Order dispatching for an ultra-fast delivery service via deep reinforcement learning


Kavuk E. M. , Tosun Kühn A., Cevik M., Bozanta A., Sonuc S. B. , Tutuncu M., ...More

APPLIED INTELLIGENCE, vol.52, no.4, pp.4274-4299, 2022 (SCI-Expanded) identifier identifier

  • Publication Type: Article / Article
  • Volume: 52 Issue: 4
  • Publication Date: 2022
  • Doi Number: 10.1007/s10489-021-02610-0
  • Journal Name: APPLIED INTELLIGENCE
  • Journal Indexes: Science Citation Index Expanded (SCI-EXPANDED), Scopus, PASCAL, ABI/INFORM, Applied Science & Technology Source, Compendex, Computer & Applied Sciences, Educational research abstracts (ERA), INSPEC, Library, Information Science & Technology Abstracts (LISTA), zbMATH
  • Page Numbers: pp.4274-4299
  • Keywords: On-demand delivery, Order dispatching, Reinforcement learning, Deep Q-networks, OPTIMIZATION, SYSTEM
  • Istanbul Technical University Affiliated: Yes

Abstract

This paper proposes a real-life application of deep reinforcement learning to address the order dispatching problem of a Turkish ultra-fast delivery company, Getir.

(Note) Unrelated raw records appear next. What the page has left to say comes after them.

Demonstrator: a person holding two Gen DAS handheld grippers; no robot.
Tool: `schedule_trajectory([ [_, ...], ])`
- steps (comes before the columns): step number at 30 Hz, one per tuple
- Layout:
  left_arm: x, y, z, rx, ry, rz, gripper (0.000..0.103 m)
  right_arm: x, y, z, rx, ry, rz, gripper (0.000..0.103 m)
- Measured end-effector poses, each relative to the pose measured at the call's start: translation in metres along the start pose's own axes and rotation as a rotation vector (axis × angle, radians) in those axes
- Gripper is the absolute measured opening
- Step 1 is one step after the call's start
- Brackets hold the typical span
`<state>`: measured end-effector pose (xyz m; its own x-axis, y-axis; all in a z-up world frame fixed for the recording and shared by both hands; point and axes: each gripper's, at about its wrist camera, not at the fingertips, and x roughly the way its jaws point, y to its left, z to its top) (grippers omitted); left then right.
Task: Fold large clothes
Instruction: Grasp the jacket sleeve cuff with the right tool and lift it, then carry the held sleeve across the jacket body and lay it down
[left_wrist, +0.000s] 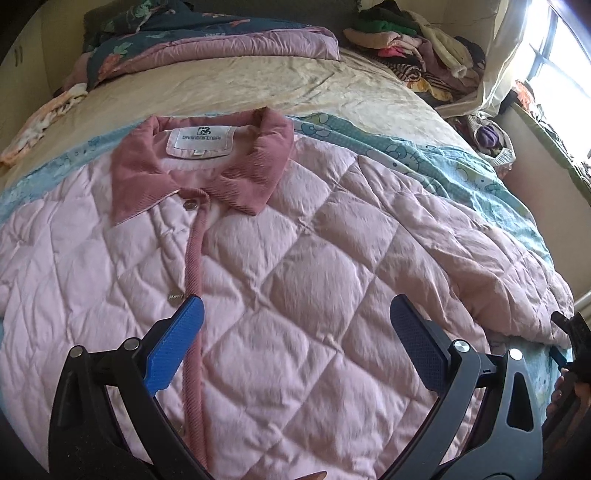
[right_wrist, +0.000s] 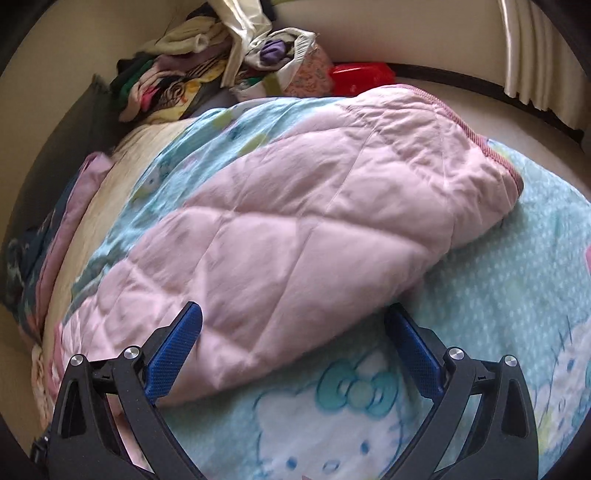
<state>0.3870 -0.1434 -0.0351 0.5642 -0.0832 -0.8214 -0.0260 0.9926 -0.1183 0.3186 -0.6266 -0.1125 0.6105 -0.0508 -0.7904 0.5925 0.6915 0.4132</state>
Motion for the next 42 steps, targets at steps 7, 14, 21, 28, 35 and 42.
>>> schedule_trajectory([
  [7, 0.018, -0.005, 0.013, 0.012, 0.004, -0.053, 0.095, 0.017, -0.016, 0.031, 0.11, -0.048, 0.039, 0.099],
  [14, 0.021, 0.0, 0.024, 0.018, -0.013, 0.011, 0.095, 0.021, -0.022, 0.047, 0.142, -0.125, 0.038, 0.055],
  [21, -0.005, 0.018, 0.026, 0.017, -0.022, 0.005, 0.095, -0.023, 0.008, 0.059, 0.03, -0.223, 0.163, 0.021],
  [28, -0.034, 0.028, 0.036, 0.002, -0.036, -0.002, 0.095, -0.095, 0.086, 0.055, -0.218, -0.355, 0.226, 0.019],
  [35, -0.067, 0.044, 0.041, -0.022, -0.069, -0.06, 0.095, -0.147, 0.161, 0.034, -0.416, -0.436, 0.279, 0.018],
  [42, -0.091, 0.075, 0.044, -0.042, -0.096, -0.056, 0.095, -0.177, 0.223, 0.005, -0.559, -0.463, 0.331, 0.017],
])
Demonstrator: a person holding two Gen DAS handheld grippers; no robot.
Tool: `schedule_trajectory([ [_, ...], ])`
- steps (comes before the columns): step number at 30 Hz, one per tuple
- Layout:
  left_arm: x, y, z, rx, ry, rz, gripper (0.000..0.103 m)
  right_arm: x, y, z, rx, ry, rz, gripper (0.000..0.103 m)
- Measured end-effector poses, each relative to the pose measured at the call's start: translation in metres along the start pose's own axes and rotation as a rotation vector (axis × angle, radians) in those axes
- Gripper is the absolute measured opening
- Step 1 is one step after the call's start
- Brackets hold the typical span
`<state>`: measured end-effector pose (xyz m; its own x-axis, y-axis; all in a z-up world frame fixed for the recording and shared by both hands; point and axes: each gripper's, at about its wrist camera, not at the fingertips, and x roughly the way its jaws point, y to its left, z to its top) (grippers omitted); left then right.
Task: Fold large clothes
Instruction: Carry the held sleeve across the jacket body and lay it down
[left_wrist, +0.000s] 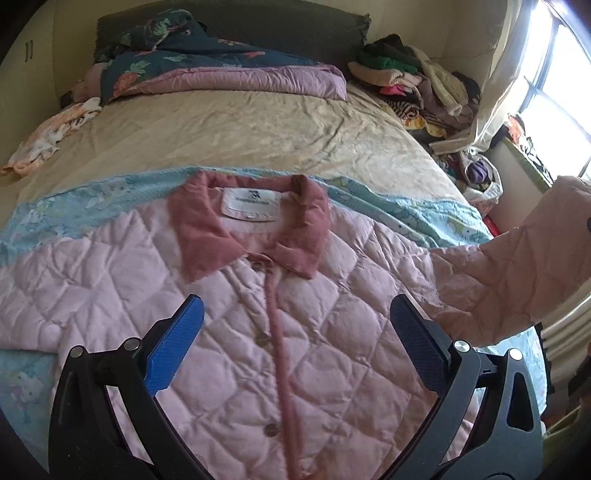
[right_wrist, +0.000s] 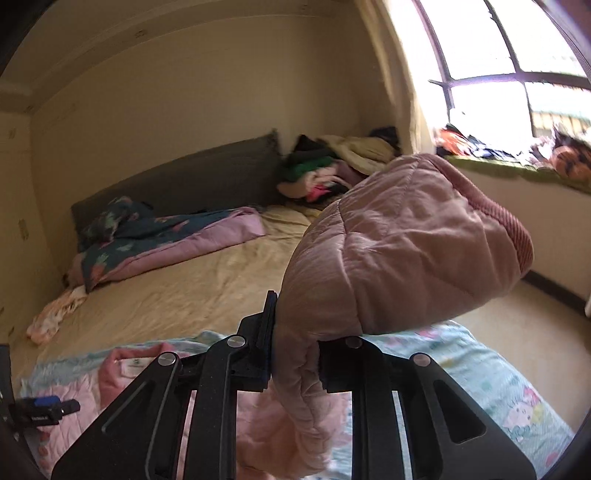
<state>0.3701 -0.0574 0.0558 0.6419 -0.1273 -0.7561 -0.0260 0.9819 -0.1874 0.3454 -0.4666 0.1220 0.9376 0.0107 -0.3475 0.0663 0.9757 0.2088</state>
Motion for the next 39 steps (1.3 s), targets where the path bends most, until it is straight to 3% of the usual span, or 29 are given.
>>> schedule_trajectory([
  [15, -0.039, 0.083, 0.008, -0.134, -0.066, -0.068, 0.095, -0.008, 0.116, 0.007, -0.117, -0.001, 0.1, 0.017],
  [21, -0.047, 0.117, 0.005, -0.189, -0.089, -0.092, 0.095, -0.005, 0.161, -0.005, -0.157, 0.0, 0.151, 0.017],
  [30, -0.054, 0.16, -0.004, -0.248, -0.111, -0.153, 0.095, 0.007, 0.233, -0.046, -0.264, 0.02, 0.234, 0.017],
  [39, -0.052, 0.193, -0.016, -0.335, -0.119, -0.231, 0.095, 0.024, 0.298, -0.1, -0.361, 0.106, 0.306, 0.017],
])
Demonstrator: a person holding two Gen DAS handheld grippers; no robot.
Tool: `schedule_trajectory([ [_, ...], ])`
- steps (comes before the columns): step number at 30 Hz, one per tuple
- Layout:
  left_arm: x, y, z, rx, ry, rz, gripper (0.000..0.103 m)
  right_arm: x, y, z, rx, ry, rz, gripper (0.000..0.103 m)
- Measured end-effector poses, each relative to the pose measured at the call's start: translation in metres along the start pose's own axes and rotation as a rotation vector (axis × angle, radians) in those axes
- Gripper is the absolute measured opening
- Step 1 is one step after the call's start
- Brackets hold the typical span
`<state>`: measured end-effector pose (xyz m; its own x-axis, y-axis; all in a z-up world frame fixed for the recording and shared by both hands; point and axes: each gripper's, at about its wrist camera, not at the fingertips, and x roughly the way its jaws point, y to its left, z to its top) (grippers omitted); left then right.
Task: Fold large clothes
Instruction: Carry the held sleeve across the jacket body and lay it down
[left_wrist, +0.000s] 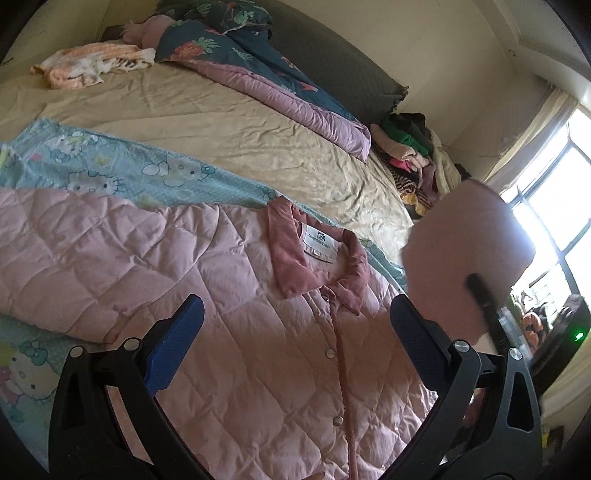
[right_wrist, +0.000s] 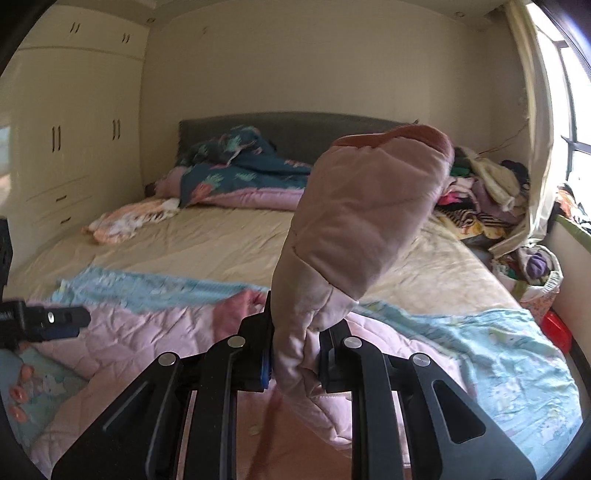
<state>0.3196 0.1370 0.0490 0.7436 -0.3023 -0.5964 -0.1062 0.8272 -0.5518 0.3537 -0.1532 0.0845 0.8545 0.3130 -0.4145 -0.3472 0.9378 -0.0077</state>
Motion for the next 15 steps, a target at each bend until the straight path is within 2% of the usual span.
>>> schedule_trajectory([
  [10, -0.002, 0.023, 0.0, -0.079, -0.009, -0.048, 0.095, 0.055, 0.067, -0.053, -0.103, 0.175, 0.076, 0.019],
  [15, 0.006, 0.029, -0.004, -0.11, 0.031, -0.066, 0.095, 0.078, 0.096, -0.085, -0.129, 0.282, 0.143, 0.031],
])
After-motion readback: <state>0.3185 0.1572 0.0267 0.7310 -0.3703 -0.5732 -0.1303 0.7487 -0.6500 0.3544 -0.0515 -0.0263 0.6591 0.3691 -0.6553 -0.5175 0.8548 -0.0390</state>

Before applying off-the-shelf reinforcement learning methods, we define the specific problem at Getir and one of the solutions the company has implemented. We discuss the novel aspects of Getir's problem compared to the state-of-the-art order dispatching studies and highlight the limitations of Getir's solution. The overall aim of the company is to deliver to as many customers as possible within 10 minutes. The orders arrive throughout the day, and centralized warehouses in the regions decide whether an incoming order should be served or canceled depending on their couriers' shifts and status. We use Deep Q-networks to learn the actions of warehouses, i.e., accepting or canceling an order, directly from state dimensions using reinforcement learning. We design the networks with two different rewards. We conduct empirical analyses using real-life data provided by Getir to generate training samples and to assess the models' performance during a selected 30-day period with a total of 9880 orders. The results indicate that our proposed models are able to generate policies that outperform the rule-based heuristic employed in practice.